I’ve been chasing deadlines the last few weeks, or been chased by them – hence the sporadic posting. I’m not going to apologize, although the words every person who’s owned a blog has typed at least a few times are right there at my fingertips, begging to be let out in groveling apology to… who? The internet? My imagined readers? The cyborg gaze of some mysterious bot passing over this part of the web?
‘Sorry I haven’t posted in awhile.’
I’ve been busy with ‘real work’, but what’s that? Work that I get money and/or recognition for. With social media feeds taking over the internet, these drawings and this website have come to feel like making music in my own bedroom – it gets me no money and no recognition. But it’s still work. It’s the first to slip when ‘real work’ takes over, but like the base rhythm to a song, I always come back to it. This kind of unpaid and unrecognized work is the foundation, the spring that never runs dry. Without the sweeping of the porch, and the sudden noticing and ordering of yellow things, nothing else comes easy.

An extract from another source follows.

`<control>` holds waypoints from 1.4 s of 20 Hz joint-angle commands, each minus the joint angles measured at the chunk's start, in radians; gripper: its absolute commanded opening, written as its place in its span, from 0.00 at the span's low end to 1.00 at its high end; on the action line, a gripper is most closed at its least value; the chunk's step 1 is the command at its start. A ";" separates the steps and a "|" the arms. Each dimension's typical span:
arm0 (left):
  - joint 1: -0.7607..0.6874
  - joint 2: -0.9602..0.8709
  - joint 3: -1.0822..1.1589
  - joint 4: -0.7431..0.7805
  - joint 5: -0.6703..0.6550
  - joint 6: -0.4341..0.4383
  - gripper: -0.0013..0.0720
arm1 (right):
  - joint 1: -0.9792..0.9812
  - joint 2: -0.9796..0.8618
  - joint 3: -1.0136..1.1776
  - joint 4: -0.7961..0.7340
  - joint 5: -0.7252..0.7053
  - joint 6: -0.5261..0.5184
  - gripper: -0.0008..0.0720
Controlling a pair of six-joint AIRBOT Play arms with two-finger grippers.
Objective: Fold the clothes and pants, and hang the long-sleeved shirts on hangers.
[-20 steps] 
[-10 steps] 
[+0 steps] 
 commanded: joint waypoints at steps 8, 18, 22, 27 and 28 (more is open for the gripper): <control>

Hold fast to the great thought
and all the world will come to you,
harmless, peaceable, serene.
Walking around, we stop
for music, for food.
But if you taste the Way,
it’s flat, insipid.
It looks like nothing much,
it tastes like nothing much.
And yet you can’t get enough of it.
From Lao Tzu’s Tao Te Ching (the version by Ursula Le Guin)

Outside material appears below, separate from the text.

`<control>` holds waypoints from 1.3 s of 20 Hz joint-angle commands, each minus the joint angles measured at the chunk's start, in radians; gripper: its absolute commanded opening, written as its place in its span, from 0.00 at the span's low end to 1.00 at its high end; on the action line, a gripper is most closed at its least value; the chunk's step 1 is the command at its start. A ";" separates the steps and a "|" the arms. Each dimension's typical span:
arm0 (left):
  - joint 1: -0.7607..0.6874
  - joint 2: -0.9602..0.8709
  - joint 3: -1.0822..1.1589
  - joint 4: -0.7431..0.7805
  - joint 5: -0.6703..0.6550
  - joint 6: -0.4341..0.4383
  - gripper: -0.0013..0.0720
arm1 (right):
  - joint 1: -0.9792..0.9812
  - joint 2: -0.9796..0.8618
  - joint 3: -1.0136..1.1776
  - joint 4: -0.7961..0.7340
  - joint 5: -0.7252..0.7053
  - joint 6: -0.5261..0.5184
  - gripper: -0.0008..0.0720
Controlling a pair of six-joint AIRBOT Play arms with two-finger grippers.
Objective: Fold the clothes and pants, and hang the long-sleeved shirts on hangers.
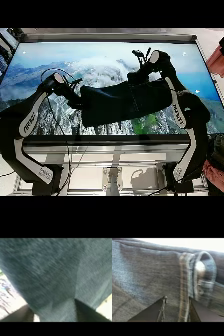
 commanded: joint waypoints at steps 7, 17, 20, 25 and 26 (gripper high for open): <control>0.131 0.060 0.085 0.119 -0.186 -0.098 0.05 | -0.127 0.135 0.014 -0.009 0.208 0.008 0.47; 0.190 0.176 0.709 0.174 -0.472 -0.197 0.05 | -0.164 0.159 0.014 0.012 0.283 0.008 0.47; 0.113 0.171 0.736 0.174 -0.473 -0.219 0.05 | -0.164 0.159 0.014 0.012 0.285 0.008 0.47; -0.090 0.064 0.736 0.173 -0.409 -0.269 0.05 | -0.164 0.159 0.014 0.029 0.287 0.008 0.47; -0.135 0.034 0.736 0.166 -0.375 -0.275 0.05 | -0.164 0.159 0.014 0.035 0.287 0.008 0.47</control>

Antid Oto – italian for antidote – was one of Leon Trotsky‘s earliest pen names. I also love the Malay word for it: penawar. A few months ago, I started taking regular walks and making drawings afterwards as a way to deal with worry, procrastination, hopelessness, writer’s block, internet rage, and digital distraction. I’ll post a series of them here, one every other day, for as long as I keep making them.